Проснулся я от холода и ощущения надвигающейся беды. Долго не мог понять, где я и что со мною. Наконец пришел в себя и со страхом вытаращил глаза в стылую полутьму вагона, слабо освещенного желтым мигающим язычком фонаря под потолком.

«Валька!» — вдруг вспомнил я.

В темноте торопливо ощупал пугающе-неподвижное тело друга, и меня ожгла мысль: «Умер!» Я инстинктивно отпрянул, но тут же, поборов страх, начал трясти Вальку. Тряс долго, отчаянно, тряс, пока не дождался тихого стона, пока не открыл он глаза.

— Валька, ты живой, нет? Живой?

— Ы-ы-ыво-ой, — гундосо протянул он. — О-о-олод-но-о.

— Живой! Живой! — обрадовался я и, дрожа от холода и пережитого страха, прижимал его к себе, стараясь согреть его скрюченное и почему-то вдруг ставшее маленьким тело, хотя парень он был крупный.

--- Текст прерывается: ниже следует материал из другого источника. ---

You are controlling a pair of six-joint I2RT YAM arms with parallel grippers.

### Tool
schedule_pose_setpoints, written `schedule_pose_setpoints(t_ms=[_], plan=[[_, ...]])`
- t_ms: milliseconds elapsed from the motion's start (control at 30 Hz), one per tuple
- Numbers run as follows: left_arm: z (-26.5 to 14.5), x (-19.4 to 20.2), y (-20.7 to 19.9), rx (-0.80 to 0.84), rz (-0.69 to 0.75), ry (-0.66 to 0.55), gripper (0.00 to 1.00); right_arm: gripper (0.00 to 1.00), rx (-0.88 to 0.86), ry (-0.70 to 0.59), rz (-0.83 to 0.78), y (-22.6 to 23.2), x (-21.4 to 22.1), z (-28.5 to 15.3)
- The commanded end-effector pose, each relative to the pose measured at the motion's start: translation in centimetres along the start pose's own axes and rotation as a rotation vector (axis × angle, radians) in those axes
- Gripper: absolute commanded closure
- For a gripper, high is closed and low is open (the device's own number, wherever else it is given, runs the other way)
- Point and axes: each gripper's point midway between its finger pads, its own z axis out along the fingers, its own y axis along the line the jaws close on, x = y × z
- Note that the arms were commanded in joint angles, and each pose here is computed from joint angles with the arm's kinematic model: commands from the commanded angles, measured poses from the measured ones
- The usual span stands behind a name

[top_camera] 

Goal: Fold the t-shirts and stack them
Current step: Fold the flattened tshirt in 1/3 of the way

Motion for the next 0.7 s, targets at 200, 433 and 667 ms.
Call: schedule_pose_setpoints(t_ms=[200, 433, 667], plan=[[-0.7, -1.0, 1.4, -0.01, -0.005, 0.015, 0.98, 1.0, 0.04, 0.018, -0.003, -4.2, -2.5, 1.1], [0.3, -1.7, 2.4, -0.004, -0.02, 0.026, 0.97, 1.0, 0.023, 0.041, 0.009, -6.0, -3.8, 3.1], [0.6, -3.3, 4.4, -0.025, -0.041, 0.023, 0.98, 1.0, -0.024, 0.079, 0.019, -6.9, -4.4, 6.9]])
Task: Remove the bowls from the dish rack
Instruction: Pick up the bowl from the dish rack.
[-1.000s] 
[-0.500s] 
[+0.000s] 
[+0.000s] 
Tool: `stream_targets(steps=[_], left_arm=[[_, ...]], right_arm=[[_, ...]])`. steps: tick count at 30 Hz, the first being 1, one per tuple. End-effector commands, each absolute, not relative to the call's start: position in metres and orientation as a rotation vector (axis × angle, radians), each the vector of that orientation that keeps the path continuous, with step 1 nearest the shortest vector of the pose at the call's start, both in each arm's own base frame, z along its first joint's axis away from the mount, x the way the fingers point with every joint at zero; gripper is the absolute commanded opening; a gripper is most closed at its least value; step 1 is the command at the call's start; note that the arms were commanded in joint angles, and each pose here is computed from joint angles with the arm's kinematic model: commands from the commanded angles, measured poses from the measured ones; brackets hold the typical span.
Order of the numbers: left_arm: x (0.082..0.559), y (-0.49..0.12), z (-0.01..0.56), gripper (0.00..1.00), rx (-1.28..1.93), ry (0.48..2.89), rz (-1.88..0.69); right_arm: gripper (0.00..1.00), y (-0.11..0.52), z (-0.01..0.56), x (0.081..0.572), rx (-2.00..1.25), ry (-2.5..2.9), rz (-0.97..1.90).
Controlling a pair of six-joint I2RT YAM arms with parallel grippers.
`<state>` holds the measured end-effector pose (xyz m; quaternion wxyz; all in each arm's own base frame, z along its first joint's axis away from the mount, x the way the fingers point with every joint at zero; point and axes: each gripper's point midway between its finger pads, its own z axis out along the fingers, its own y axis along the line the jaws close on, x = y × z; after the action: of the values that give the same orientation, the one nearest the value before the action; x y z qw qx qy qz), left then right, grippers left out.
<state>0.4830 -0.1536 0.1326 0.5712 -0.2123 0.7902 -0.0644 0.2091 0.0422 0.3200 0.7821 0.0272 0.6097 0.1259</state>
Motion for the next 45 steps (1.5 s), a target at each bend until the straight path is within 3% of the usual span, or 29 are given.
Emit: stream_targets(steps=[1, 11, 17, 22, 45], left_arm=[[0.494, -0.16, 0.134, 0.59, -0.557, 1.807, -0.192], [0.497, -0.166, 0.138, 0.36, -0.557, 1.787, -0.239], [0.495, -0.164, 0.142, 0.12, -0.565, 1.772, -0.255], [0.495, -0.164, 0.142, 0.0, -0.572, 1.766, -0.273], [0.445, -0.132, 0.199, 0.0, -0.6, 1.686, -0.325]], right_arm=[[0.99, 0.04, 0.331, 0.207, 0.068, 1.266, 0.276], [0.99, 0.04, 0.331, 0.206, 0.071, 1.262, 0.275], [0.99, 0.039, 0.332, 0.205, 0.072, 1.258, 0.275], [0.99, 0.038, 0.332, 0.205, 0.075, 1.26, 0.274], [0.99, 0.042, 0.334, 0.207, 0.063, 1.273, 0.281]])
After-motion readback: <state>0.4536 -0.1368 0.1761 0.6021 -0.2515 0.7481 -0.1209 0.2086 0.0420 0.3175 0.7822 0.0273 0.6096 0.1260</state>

В вагоне было как в погребе, и я не попадал зуб на зуб. Теплушка продувалась насквозь — щели между досок хоть кулак суй! — тряслась, раскачивалась и летела куда-то в тартарары. Господи, ну когда все это кончится! Сколько нам еще бедовать! Где она, эта чертова Слюдянка? Давно проехали Танхой, Выдрино, а до Слюдянки никак не можем добраться. Куда она запропастилась? Хоть бы к утру дотрястись до нее! Хоть бы уж не останавливались. Вальку надо быстрее в госпиталь! Он же кровью изойдет!

Меня подташнивало, головой нельзя было тряхнуть, будто налита она чугунной болью, и эта боль накатывала волнами, не давала передышки. Видать, сдвинул я мозги набекрень, когда влетел с маху в вагон. Хотелось лежать и не шевелиться, уложить расшибленную голову на пуховую подушку и затихнуть. Да где она, та пуховая подушка! А еще бы забраться на горячую русскую печь, где пахнет сушеными тыквенными семечками и духмяными пучками каких-то трав от разных болезней, что напасла бабка еще весной; где висят плетенки лука, заготовленного на зиму; там же и мотки пряжи для бабкиного рукоделья в долгие зимние вечера при мерцающем свете керосиновой лампы, когда стучит по стенам мороз и по-звериному завывает в трубе ветер.